Information shown: Begin

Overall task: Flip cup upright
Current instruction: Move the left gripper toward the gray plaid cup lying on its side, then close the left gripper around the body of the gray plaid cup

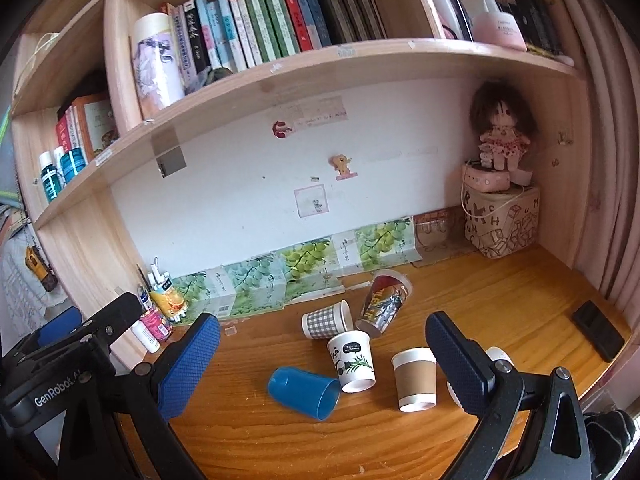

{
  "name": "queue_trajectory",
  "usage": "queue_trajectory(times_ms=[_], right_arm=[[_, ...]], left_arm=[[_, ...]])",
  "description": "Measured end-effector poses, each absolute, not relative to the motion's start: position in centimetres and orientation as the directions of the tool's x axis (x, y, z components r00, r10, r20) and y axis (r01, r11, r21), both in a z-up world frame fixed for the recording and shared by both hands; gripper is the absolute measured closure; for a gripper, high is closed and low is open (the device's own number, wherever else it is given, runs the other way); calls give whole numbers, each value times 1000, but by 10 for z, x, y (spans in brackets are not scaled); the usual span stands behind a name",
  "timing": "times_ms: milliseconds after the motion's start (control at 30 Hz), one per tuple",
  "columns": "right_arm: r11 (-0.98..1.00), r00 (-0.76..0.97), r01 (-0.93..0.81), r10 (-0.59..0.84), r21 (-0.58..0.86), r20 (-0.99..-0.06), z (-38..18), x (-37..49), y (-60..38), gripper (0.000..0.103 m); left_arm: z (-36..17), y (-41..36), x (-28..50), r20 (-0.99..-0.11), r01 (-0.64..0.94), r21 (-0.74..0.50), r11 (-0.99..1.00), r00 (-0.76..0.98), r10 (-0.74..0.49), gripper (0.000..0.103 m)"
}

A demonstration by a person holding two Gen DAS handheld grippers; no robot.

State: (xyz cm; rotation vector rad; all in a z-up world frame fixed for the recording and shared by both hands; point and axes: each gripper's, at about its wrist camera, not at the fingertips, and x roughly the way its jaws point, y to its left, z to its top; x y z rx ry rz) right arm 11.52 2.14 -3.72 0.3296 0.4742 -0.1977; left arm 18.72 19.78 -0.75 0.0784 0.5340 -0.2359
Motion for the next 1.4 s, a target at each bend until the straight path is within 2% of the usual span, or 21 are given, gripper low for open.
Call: queue_trajectory(times_ms=[333, 867, 1133, 1400], right_arm=[[845, 780, 391, -94, 364, -619, -76, 177, -40, 0], [734, 664, 541, -74, 411, -744, -125, 236, -119, 0], [673, 633, 594, -53, 441, -772, -147, 245, -143, 0], [614, 616, 641, -55, 460, -786, -159, 248, -158, 0]], left_arm=[[-34, 151, 250, -633, 326, 64, 943, 744, -214, 1], [-109, 64, 327, -770, 557, 331, 762, 626, -124, 1], [-142, 49, 366, -858, 656, 321, 683, 506, -84, 1], [-171, 33, 394, -911, 705, 288, 649, 411, -42, 1]])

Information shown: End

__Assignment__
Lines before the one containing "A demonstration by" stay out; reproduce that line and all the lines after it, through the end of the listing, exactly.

__Output of the task__
A demonstration by a person holding two Gen DAS handheld grippers; no robot.

State: (xyz cm; rotation vector rad; all in a z-up world frame fixed for the recording and shared by both hands; point and axes: each gripper's, at about its wrist camera, not at the fingertips, and x roughly the way its jaws point, y to its left, z to its top; x y z rx ry rz) right arm 11.52 2.14 -3.72 0.3296 0.4742 -0.1977; left arm 18.72 19.78 -0.75 0.0784 0.5340 -0.2359
Motion for the next 1.4 s, a target at each bend until the straight path is within 2% of the usual span, or 21 are given, gripper low for open.
Call: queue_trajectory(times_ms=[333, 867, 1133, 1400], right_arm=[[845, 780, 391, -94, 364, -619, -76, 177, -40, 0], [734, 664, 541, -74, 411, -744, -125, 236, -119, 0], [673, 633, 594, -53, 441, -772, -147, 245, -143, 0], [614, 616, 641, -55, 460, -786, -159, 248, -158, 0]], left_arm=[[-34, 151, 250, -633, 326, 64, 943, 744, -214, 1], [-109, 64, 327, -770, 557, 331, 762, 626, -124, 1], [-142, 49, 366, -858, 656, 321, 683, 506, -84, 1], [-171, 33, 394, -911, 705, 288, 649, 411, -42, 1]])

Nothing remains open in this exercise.